Work instruction
Every line of the records below from the line with "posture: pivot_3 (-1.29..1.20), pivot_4" up to and including the line with "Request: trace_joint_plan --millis" must be reproduced exactly, and no line outside that range.
_ _ _
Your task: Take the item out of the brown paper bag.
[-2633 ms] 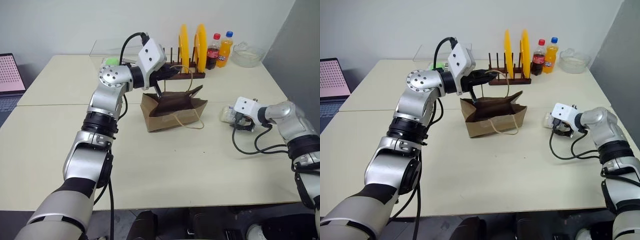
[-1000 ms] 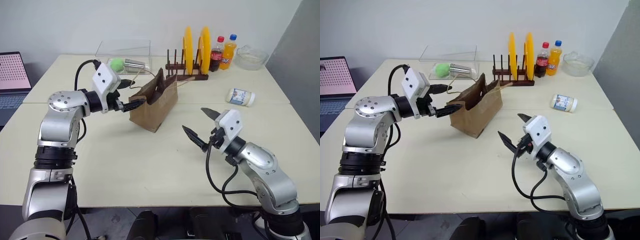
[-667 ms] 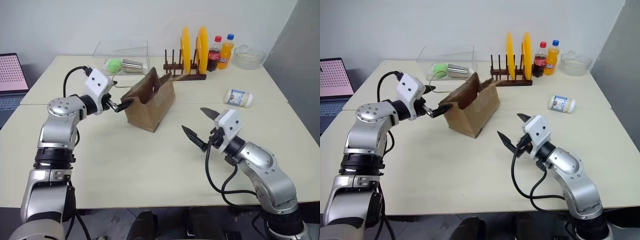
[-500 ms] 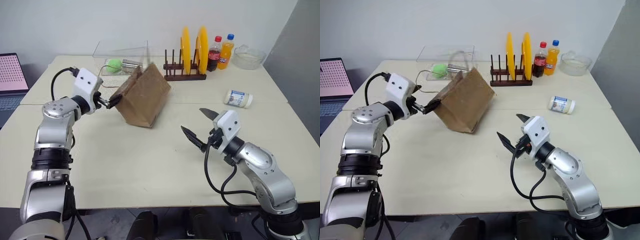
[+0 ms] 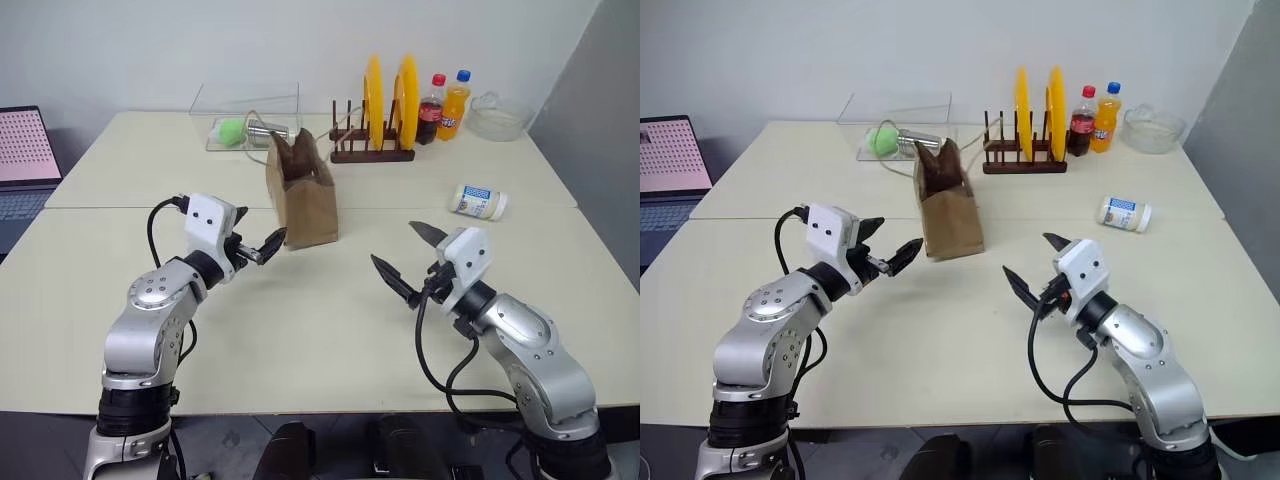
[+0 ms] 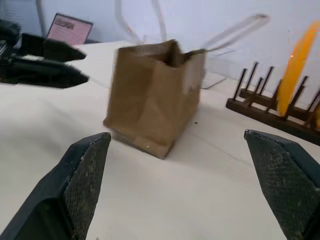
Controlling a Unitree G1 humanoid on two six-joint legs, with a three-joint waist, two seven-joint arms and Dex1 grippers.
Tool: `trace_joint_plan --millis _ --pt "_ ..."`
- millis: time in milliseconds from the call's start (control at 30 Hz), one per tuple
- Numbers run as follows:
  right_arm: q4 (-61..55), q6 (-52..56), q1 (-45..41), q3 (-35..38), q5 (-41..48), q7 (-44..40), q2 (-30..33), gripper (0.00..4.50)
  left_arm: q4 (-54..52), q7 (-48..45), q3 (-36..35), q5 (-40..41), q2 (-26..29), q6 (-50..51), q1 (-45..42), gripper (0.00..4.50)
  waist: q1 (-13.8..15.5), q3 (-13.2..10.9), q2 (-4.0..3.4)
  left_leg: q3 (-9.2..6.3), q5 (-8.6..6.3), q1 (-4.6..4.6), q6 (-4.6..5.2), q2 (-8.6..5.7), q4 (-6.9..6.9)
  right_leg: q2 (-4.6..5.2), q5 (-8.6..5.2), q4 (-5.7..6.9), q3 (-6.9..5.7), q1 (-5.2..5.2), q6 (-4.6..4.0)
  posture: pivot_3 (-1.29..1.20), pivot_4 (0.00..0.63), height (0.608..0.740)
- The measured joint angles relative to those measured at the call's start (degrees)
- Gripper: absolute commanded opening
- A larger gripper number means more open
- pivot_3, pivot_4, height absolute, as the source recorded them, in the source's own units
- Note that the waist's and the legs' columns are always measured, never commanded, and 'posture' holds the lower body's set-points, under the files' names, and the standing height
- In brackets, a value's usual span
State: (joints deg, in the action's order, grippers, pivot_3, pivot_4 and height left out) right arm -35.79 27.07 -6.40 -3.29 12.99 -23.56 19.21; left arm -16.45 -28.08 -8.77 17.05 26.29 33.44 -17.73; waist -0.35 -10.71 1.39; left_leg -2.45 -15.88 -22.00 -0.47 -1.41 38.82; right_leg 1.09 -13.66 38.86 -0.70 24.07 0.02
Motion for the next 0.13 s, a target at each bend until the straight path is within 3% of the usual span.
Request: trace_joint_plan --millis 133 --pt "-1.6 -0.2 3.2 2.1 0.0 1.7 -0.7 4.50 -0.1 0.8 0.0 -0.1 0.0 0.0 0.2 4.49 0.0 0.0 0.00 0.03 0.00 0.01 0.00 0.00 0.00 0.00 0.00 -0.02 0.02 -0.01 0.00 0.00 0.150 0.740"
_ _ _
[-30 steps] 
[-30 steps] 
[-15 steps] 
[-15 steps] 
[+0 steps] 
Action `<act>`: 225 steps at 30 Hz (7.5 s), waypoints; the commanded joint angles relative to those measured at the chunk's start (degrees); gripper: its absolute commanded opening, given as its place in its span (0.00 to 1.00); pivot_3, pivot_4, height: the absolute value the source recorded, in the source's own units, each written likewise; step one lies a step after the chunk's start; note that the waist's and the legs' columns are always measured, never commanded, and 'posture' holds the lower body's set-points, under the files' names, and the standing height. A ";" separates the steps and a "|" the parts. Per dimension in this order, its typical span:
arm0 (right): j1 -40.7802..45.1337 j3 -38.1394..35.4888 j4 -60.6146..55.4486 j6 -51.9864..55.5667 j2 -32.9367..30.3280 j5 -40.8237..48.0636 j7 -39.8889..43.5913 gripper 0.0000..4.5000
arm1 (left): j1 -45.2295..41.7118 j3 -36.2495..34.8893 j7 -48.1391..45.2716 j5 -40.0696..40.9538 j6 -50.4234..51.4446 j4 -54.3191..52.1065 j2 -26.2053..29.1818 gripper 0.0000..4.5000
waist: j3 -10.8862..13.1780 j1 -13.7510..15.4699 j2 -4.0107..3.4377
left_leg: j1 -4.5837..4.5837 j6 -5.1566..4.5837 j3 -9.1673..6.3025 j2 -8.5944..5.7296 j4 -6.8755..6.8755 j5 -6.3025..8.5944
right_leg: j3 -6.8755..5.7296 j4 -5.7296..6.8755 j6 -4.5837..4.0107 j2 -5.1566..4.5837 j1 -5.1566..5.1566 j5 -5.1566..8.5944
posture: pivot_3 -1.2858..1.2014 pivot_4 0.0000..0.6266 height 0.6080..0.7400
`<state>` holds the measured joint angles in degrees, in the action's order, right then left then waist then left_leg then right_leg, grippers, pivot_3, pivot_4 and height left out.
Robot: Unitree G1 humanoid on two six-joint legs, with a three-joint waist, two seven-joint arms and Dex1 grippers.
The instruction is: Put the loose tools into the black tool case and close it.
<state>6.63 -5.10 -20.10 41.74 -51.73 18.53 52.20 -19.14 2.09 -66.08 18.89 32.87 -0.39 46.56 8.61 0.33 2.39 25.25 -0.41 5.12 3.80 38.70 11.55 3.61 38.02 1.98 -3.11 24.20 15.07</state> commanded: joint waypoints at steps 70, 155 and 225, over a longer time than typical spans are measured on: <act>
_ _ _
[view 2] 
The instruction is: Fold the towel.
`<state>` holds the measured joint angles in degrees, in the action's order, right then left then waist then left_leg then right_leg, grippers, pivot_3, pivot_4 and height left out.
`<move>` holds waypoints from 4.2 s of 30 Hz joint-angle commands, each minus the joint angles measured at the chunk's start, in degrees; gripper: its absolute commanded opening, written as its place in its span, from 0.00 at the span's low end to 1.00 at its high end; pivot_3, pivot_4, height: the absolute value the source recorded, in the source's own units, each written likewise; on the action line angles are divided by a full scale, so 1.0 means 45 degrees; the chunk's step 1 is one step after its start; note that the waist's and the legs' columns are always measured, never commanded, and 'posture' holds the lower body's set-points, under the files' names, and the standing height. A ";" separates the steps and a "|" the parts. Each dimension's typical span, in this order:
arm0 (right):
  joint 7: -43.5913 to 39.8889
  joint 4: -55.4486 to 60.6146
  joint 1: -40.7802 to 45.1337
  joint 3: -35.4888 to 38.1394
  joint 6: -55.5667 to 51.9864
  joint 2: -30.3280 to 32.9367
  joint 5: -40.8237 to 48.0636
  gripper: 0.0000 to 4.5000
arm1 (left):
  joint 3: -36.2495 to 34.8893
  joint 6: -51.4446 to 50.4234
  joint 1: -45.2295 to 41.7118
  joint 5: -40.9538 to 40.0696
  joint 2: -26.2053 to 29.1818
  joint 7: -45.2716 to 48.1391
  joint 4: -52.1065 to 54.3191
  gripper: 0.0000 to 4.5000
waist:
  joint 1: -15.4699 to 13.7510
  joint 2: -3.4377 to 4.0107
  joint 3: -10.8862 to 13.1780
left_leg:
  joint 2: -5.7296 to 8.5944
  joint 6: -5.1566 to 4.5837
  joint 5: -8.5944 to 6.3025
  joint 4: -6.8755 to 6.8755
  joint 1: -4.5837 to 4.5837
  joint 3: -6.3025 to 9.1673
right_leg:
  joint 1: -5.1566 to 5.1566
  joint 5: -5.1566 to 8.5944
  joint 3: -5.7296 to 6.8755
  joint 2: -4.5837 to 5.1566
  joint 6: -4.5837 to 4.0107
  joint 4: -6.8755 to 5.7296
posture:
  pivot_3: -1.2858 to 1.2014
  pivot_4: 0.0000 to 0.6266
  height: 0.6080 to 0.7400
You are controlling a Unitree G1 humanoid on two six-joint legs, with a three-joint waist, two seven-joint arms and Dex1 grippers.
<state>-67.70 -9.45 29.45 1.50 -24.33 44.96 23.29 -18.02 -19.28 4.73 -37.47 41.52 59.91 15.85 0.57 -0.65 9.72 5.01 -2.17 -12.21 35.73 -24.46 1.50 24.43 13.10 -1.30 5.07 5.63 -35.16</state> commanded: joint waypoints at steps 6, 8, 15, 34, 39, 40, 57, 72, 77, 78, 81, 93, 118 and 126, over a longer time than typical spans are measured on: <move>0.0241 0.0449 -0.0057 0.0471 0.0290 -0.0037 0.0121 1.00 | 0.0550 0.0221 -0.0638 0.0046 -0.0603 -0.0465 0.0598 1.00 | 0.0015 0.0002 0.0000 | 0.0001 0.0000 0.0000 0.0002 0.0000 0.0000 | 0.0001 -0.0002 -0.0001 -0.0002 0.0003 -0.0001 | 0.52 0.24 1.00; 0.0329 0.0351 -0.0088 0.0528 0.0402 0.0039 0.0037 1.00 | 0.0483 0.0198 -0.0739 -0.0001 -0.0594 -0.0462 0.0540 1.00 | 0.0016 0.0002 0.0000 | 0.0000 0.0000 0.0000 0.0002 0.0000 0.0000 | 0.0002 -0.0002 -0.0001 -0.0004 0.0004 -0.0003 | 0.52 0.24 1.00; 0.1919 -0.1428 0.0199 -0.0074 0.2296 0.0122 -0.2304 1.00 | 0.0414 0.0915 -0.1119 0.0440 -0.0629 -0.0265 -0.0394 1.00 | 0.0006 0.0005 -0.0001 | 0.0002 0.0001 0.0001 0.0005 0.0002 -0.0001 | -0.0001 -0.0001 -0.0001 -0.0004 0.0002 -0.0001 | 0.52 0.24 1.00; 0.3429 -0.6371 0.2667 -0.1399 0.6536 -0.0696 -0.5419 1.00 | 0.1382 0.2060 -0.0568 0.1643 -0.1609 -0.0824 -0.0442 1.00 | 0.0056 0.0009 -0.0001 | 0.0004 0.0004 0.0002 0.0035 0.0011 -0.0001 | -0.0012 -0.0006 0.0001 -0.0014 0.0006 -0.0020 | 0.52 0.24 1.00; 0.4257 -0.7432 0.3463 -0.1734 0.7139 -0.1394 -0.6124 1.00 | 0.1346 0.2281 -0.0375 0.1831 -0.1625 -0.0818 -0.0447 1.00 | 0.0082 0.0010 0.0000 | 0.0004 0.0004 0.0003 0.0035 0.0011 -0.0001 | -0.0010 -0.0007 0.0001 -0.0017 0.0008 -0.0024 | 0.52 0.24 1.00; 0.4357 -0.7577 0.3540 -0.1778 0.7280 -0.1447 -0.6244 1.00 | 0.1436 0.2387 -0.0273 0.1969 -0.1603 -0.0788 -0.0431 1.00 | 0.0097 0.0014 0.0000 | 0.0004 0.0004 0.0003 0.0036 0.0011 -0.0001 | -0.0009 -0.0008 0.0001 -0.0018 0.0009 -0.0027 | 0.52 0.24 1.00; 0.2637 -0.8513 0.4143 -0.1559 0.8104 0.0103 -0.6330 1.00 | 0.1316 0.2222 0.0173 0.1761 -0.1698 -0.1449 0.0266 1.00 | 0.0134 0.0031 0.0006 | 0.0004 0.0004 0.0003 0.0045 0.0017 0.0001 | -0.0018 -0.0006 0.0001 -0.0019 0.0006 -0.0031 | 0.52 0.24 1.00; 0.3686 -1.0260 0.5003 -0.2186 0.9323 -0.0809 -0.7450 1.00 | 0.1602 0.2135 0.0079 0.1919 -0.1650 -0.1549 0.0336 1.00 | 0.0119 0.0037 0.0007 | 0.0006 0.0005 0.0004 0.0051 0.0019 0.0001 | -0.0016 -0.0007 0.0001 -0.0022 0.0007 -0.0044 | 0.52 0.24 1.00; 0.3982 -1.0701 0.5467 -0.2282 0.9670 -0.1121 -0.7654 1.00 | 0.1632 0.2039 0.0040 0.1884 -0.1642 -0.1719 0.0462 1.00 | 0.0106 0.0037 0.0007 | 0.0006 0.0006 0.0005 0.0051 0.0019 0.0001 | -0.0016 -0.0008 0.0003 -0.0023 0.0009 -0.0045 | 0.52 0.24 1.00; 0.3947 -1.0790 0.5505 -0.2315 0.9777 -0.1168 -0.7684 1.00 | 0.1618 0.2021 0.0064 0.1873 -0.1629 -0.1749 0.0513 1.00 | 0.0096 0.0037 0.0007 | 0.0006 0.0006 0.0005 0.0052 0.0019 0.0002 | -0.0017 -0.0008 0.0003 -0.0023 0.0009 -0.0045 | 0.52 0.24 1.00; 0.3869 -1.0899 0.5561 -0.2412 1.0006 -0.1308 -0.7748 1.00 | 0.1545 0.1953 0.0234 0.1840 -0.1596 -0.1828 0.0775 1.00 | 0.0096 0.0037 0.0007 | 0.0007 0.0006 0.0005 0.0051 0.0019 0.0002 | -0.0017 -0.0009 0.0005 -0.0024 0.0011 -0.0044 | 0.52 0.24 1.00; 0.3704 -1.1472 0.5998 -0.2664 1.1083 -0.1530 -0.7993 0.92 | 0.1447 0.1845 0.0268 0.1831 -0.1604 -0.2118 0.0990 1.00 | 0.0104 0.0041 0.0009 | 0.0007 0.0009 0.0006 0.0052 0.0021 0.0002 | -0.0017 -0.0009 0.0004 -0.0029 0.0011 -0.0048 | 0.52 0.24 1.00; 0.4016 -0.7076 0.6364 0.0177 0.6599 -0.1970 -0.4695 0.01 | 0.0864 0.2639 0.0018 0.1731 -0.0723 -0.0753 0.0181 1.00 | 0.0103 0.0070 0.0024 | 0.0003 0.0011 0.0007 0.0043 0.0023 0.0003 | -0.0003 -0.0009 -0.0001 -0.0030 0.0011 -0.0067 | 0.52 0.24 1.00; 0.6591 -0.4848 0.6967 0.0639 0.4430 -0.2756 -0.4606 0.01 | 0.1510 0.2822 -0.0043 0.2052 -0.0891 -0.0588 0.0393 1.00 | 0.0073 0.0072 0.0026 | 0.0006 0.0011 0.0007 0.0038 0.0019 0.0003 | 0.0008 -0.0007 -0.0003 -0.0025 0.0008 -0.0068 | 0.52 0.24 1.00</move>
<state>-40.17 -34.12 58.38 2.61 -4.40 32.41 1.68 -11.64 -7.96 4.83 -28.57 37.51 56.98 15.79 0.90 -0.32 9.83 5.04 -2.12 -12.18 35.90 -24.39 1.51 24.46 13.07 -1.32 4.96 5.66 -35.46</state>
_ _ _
Your response
  posture: pivot_3 (-1.29..1.20), pivot_4 (0.00..0.63), height (0.608..0.740)
- The measured joint angles relative to those measured at the call's start (degrees)
- Gripper: absolute commanded opening
- A larger gripper number means more open
- pivot_3, pivot_4, height absolute, as the source recorded them, in the source's own units
- Note that the waist's and the legs' columns are always measured, never commanded, and 'posture' holds the lower body's set-points, under the files' names, and the standing height
- In brackets, a value's usual span
State: (joints deg, in the action's order, grippers, pivot_3, pivot_4 and height left out) right arm -35.79 27.07 -6.40 -3.29 12.99 -23.56 19.21; left arm -16.45 -28.08 -8.77 17.05 26.29 33.44 -17.73; waist -0.35 -10.71 1.39; left_leg -2.45 -15.88 -22.00 -0.47 -1.41 38.82; right_leg 1.09 -13.66 38.86 -0.70 24.07 0.02
Motion for the next 0.13 s, a target at each bend until the straight path is within 3% of the usual span.
Request: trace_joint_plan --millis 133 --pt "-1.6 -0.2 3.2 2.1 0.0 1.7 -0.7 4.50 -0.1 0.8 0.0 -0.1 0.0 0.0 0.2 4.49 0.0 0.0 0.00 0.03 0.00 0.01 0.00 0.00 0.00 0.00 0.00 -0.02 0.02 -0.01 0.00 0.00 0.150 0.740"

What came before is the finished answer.